— TASK DESCRIPTION —
Below are some entries. Repeat exactly the lines from the one with "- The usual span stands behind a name" through the one with "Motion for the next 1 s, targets", and only those.

(Beginning of RECORDS SUPPLIED)

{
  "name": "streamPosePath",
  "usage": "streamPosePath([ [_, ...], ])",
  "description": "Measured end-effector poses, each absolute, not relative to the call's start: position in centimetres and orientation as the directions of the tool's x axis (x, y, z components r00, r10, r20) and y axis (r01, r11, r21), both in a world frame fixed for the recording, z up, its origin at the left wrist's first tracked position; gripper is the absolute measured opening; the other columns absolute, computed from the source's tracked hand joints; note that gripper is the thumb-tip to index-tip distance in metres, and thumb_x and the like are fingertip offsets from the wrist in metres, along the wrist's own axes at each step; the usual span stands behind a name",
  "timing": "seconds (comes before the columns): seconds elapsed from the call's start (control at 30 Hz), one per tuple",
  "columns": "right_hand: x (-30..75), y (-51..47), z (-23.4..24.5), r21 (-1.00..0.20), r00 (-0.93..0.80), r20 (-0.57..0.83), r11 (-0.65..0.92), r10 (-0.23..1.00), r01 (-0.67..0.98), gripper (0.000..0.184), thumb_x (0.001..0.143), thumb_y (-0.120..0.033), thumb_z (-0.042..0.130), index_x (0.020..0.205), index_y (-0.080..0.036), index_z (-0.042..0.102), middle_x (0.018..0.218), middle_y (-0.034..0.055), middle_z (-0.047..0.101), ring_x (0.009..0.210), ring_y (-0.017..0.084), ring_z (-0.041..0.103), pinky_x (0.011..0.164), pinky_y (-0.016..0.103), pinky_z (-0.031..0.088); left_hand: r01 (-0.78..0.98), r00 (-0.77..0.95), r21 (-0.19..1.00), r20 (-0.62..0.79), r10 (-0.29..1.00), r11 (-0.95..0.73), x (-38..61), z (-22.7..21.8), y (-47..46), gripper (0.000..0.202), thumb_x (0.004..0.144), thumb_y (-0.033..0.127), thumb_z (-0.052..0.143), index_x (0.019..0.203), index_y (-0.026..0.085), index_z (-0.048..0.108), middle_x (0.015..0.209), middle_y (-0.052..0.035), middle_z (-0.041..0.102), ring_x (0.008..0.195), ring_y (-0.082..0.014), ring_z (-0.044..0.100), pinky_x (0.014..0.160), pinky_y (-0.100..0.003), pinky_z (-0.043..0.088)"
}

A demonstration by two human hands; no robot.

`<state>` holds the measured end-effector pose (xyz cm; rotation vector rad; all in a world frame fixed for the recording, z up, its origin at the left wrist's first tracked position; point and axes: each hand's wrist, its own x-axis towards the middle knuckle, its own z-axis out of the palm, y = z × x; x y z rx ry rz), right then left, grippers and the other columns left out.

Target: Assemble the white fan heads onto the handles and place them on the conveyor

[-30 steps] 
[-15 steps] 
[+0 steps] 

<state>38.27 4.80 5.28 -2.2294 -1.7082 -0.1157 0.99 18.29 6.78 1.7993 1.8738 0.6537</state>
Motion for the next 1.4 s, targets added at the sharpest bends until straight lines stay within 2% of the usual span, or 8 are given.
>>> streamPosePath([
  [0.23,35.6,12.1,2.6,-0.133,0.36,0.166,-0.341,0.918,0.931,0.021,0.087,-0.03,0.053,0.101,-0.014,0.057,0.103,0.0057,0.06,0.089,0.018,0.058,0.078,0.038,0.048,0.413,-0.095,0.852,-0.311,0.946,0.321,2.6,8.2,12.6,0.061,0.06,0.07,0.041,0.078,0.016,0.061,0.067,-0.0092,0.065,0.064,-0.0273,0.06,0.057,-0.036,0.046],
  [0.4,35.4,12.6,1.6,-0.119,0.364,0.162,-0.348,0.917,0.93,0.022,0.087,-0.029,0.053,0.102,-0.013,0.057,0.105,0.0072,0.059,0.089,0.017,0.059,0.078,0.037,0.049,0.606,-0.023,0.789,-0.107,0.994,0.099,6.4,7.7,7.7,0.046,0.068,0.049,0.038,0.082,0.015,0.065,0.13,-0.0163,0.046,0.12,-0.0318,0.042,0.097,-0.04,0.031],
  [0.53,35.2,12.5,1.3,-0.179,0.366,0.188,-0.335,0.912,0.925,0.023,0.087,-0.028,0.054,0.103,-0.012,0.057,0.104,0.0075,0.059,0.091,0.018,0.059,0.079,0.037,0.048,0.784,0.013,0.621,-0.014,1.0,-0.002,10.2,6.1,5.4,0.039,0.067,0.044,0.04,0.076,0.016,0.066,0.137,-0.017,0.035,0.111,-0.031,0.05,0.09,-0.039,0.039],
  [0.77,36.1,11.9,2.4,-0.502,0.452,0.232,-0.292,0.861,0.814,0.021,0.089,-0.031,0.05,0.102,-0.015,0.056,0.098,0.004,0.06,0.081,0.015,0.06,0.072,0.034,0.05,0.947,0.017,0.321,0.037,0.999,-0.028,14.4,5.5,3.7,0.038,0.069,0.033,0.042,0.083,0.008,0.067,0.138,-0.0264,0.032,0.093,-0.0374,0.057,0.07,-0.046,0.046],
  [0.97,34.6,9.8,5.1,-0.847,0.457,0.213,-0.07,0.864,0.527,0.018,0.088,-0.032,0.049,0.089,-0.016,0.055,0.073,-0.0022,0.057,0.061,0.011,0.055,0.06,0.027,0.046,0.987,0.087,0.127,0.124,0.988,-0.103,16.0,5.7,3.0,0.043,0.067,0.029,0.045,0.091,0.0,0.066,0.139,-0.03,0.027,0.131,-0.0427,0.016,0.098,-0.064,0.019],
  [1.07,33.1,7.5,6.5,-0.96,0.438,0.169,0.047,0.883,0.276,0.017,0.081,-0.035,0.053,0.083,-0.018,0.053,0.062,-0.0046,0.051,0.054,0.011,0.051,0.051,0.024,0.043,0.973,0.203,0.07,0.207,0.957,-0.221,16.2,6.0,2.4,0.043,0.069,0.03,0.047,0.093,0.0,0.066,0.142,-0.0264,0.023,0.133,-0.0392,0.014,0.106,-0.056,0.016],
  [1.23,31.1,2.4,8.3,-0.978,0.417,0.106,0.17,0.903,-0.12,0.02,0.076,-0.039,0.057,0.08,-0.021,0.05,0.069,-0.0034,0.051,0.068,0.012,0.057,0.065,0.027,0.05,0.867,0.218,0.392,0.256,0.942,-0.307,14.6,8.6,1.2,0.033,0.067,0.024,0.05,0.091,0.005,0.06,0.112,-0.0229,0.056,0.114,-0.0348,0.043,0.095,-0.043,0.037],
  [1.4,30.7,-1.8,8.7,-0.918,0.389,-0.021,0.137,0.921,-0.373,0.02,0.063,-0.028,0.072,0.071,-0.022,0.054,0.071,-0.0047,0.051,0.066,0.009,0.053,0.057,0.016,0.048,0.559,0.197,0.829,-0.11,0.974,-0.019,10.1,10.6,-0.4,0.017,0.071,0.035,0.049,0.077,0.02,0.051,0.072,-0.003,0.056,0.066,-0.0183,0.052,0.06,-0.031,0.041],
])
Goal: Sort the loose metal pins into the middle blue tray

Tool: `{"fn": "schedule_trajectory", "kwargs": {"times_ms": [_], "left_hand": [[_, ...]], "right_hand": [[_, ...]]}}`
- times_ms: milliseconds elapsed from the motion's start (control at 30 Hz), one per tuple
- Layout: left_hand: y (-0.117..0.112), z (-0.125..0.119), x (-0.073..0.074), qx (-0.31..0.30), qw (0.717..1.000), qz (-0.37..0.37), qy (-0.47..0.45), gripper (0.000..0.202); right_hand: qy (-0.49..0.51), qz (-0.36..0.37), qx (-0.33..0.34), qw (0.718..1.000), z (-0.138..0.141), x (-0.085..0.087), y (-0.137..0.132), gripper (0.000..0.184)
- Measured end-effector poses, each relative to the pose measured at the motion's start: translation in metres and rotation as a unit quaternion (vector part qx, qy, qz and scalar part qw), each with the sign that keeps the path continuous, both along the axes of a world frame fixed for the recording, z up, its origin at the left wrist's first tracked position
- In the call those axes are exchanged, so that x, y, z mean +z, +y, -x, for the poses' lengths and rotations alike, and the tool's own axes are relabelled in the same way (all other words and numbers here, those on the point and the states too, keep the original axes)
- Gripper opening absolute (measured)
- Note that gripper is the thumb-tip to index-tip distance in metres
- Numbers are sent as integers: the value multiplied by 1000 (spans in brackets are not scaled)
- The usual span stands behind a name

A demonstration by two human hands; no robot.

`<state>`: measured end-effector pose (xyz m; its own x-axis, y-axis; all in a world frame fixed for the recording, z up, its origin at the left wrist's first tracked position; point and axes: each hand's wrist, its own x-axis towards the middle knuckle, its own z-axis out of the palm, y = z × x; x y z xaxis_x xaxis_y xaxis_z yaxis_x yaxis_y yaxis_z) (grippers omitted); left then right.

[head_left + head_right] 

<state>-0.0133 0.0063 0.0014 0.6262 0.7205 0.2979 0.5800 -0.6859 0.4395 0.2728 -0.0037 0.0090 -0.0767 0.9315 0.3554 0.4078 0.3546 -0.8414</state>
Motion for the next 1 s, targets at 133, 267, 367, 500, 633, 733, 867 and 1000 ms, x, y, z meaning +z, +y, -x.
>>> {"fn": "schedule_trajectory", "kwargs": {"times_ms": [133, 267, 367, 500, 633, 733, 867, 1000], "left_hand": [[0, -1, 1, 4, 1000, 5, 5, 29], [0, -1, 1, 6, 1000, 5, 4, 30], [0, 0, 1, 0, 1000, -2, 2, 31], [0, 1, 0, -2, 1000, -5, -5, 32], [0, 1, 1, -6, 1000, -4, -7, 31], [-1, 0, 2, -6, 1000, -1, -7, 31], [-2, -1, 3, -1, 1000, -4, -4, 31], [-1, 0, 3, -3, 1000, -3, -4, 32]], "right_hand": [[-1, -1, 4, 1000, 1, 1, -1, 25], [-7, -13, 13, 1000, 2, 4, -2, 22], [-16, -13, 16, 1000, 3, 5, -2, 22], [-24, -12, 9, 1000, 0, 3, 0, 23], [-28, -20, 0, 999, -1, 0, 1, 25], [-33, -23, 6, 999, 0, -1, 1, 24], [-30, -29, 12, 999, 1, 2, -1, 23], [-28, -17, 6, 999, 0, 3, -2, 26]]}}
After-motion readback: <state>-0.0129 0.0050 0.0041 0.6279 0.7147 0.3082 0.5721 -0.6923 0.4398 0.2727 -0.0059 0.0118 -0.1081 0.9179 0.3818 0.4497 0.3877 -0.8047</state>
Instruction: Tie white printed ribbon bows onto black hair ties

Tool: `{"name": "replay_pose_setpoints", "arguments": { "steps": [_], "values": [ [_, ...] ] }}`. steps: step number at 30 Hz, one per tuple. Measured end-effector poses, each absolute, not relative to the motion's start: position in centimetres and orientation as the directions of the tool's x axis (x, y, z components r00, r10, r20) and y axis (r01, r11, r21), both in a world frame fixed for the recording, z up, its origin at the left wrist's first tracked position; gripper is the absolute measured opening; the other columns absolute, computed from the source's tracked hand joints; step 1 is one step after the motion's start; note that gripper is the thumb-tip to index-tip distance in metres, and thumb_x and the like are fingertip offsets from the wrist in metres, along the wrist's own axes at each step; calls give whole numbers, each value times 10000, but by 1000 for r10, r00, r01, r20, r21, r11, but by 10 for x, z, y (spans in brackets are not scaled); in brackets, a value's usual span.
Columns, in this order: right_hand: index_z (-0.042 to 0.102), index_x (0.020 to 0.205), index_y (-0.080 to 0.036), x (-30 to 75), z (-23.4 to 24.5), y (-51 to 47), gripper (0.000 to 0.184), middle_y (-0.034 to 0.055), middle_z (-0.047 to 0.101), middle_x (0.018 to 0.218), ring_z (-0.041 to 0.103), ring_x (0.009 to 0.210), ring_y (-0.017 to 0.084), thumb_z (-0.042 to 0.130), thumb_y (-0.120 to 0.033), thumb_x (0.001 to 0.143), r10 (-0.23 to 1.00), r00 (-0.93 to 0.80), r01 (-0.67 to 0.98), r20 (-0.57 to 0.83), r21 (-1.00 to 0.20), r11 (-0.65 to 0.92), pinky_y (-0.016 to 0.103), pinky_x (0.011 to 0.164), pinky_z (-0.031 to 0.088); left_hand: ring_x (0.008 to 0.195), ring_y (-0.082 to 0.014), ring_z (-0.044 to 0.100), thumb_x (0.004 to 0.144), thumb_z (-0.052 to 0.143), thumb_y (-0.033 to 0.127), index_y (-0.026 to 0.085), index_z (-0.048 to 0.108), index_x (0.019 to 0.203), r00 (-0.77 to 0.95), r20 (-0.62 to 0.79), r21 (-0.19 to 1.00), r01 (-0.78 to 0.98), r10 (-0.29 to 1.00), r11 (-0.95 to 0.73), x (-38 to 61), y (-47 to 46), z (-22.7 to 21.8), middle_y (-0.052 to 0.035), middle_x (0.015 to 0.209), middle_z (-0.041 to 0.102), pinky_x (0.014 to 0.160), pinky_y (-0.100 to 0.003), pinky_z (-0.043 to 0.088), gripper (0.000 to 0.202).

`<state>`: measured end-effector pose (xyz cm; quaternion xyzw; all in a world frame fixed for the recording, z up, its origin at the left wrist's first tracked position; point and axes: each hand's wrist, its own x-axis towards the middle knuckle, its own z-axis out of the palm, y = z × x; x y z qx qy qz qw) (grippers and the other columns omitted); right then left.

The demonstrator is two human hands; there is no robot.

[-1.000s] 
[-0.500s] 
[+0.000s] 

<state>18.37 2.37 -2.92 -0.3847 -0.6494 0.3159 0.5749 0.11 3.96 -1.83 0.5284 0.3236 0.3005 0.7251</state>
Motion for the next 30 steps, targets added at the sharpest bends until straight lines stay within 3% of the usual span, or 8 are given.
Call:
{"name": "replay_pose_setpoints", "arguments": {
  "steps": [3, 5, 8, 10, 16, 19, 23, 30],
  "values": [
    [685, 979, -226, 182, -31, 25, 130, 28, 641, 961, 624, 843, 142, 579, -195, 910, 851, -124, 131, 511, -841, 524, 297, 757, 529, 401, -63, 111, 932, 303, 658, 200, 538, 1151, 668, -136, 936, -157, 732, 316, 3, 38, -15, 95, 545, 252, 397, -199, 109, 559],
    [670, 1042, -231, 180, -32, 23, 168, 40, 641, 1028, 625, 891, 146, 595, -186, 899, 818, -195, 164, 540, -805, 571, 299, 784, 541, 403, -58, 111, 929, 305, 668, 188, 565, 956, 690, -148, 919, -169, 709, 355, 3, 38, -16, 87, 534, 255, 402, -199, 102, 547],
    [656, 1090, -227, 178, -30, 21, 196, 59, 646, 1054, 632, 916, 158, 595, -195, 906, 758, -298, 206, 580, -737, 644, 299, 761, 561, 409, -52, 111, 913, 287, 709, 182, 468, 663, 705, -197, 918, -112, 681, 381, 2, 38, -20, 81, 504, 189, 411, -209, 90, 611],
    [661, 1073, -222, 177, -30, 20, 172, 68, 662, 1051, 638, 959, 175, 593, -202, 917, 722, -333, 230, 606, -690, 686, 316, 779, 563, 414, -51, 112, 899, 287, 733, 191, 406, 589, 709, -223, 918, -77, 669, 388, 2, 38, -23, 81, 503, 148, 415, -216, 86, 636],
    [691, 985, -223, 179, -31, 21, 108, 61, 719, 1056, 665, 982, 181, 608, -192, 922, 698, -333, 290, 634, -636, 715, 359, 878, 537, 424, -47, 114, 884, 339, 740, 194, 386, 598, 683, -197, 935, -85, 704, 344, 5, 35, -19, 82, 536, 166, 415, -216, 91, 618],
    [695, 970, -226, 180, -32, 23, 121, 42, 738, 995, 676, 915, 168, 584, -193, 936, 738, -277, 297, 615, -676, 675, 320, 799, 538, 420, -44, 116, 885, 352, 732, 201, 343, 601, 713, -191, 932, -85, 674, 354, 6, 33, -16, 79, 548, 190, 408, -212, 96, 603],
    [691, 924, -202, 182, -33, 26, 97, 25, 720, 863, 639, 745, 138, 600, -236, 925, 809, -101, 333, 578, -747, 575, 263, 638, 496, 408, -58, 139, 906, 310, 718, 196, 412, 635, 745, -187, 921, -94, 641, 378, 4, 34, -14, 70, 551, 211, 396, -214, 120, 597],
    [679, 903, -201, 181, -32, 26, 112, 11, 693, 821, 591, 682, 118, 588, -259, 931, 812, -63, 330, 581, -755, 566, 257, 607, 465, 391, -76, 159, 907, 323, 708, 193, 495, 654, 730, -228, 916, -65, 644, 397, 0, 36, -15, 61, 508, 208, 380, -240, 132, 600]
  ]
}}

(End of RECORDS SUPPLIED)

— RESULT OF THE EXERCISE —
- The usual span stands behind a name

A demonstration by two human hands; no robot.

`<state>`: measured end-effector pose (xyz m; its own x-axis, y-axis; all in a world frame fixed for the recording, z up, its origin at the left wrist's first tracked position; point and axes: each hand's wrist, its own x-axis towards the middle knuckle, its own z-axis out of the palm, y = z × x; x y z xaxis_x xaxis_y xaxis_z yaxis_x yaxis_y yaxis_z) (grippers omitted); left then right.

[head_left + head_right] 

<state>-0.0133 0.0063 0.0014 0.6262 0.7205 0.2979 0.5800 -0.6859 0.4395 0.2728 -0.0037 0.0090 -0.0767 0.9315 0.3554 0.4078 0.3546 -0.8414</state>
Motion for the next 1 s, targets at 133, 267, 367, 500, 633, 733, 867 and 1000 ms, x, y, z meaning +z, +y, -x.

Nothing else is part of this output.